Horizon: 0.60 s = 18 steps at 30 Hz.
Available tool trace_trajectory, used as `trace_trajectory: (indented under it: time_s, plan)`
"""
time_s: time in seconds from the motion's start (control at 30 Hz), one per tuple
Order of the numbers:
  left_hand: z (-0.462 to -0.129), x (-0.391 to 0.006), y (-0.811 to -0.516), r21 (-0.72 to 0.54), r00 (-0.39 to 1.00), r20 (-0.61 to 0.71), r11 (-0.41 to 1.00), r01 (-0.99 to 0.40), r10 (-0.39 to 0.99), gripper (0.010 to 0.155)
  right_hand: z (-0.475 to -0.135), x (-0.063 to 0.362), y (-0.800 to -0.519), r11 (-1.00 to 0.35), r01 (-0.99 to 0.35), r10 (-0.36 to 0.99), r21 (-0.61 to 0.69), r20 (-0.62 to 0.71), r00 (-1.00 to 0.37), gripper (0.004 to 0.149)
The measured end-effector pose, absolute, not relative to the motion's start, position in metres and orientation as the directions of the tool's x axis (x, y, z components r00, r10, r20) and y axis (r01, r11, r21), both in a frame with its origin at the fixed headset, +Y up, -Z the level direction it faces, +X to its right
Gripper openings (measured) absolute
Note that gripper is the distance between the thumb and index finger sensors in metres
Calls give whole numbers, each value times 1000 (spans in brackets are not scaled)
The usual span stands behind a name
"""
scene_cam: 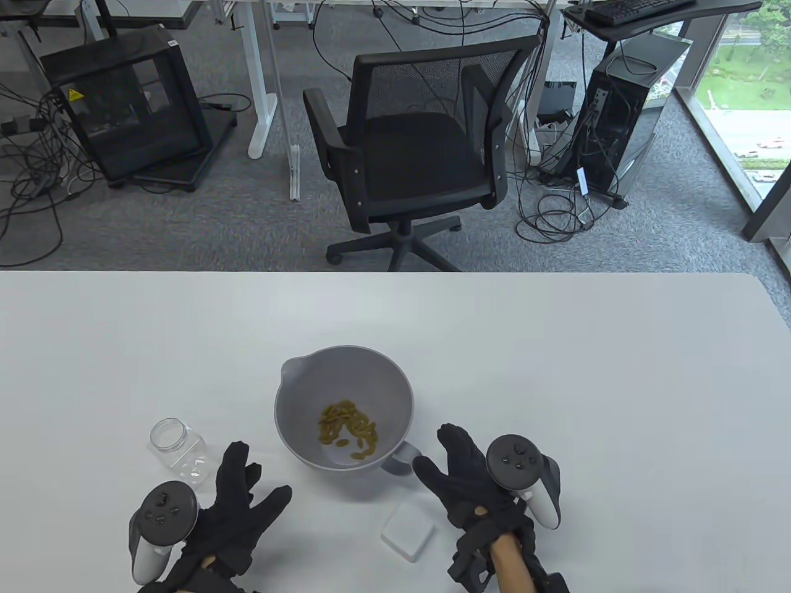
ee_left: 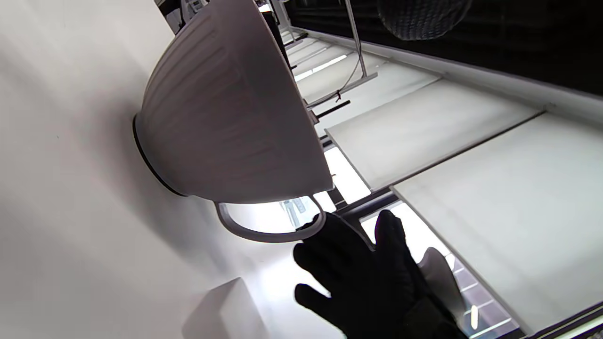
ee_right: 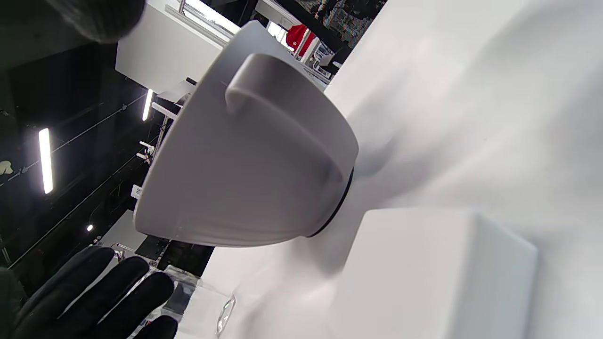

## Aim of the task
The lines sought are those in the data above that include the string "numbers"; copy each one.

## Task result
Order of the numbers:
Calls give whole numbers, each value times 1000 (spans in brackets are not scaled)

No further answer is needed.